What if I try it again, this time just writing garbage to 1% of the blocks on disk, not 10%? First, let's restore that backup I cleverly made:
root@locutus:/data/test/copies# zpool export test root@locutus:/data/test/copies# qemu-nbd -d /dev/nbd0 /dev/nbd0 disconnected root@locutus:/data/test/copies# pv < 0.qcow2.bak > 0.qcow2 999MB 0:00:00 [1.63GB/s] [==================================>] 100% root@locutus:/data/test/copies# qemu-nbd -c /dev/nbd0 /data/test/copies/0.qcow2 root@locutus:/data/test/copies# zpool import test root@locutus:/data/test/copies# zpool status test | tail -n 5 NAME STATE READ WRITE CKSUM test ONLINE 0 0 0 nbd0 ONLINE 0 0 0 errors: No known data errors
Alright, now let's change $percentcorrupt from 0.1 to 0.01, and try again.
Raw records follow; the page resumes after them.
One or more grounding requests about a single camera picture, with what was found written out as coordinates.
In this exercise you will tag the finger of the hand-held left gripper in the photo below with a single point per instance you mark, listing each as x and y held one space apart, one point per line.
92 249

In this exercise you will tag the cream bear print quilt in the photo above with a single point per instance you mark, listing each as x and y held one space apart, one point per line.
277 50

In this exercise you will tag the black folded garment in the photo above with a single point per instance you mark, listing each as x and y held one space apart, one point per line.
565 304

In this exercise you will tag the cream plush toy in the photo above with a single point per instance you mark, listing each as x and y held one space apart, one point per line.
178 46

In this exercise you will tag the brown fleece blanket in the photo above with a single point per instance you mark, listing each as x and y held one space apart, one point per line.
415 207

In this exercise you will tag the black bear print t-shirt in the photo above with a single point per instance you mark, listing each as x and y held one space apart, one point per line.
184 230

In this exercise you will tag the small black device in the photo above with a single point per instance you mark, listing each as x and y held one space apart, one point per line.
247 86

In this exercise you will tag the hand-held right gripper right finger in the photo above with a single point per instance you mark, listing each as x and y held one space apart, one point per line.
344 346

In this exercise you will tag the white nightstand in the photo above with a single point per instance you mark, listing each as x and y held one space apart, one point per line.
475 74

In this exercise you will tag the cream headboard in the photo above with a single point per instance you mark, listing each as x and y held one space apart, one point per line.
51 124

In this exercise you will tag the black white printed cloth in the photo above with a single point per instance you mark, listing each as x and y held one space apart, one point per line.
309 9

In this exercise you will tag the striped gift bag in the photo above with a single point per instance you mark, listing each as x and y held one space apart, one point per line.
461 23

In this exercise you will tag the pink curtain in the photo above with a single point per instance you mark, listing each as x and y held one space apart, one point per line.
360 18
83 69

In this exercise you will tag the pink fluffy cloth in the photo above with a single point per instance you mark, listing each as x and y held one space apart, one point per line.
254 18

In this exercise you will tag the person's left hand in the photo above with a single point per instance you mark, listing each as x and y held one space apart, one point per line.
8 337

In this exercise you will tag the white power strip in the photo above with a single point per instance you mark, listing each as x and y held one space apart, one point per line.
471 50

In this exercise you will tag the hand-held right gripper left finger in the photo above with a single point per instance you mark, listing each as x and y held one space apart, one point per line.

How'd we do after only corrupting 1% of the blocks on disk?
root@locutus:/data/test/copies# zpool status test pool: test state: ONLINE status: One or more devices has experienced an error resulting in data corruption. Applications may be affected. action: Restore the file in question if possible. Otherwise restore the entire pool from backup. see: http://zfsonlinux.org/msg/ZFS-8000-8A scan: scrub repaired 101M in 0h0m with 72 errors on Mon May 9 16:13:49 2016 config: NAME STATE READ WRITE CKSUM test ONLINE 0 0 72 nbd0 ONLINE 0 0 1.08K errors: 64 data errors, use '-v' for a list root@locutus:/data/test/copies# zpool status test -v | grep /test/ | wc -l 64
Still not great. We lost 64 out of our 400 files. Tenth of a percent?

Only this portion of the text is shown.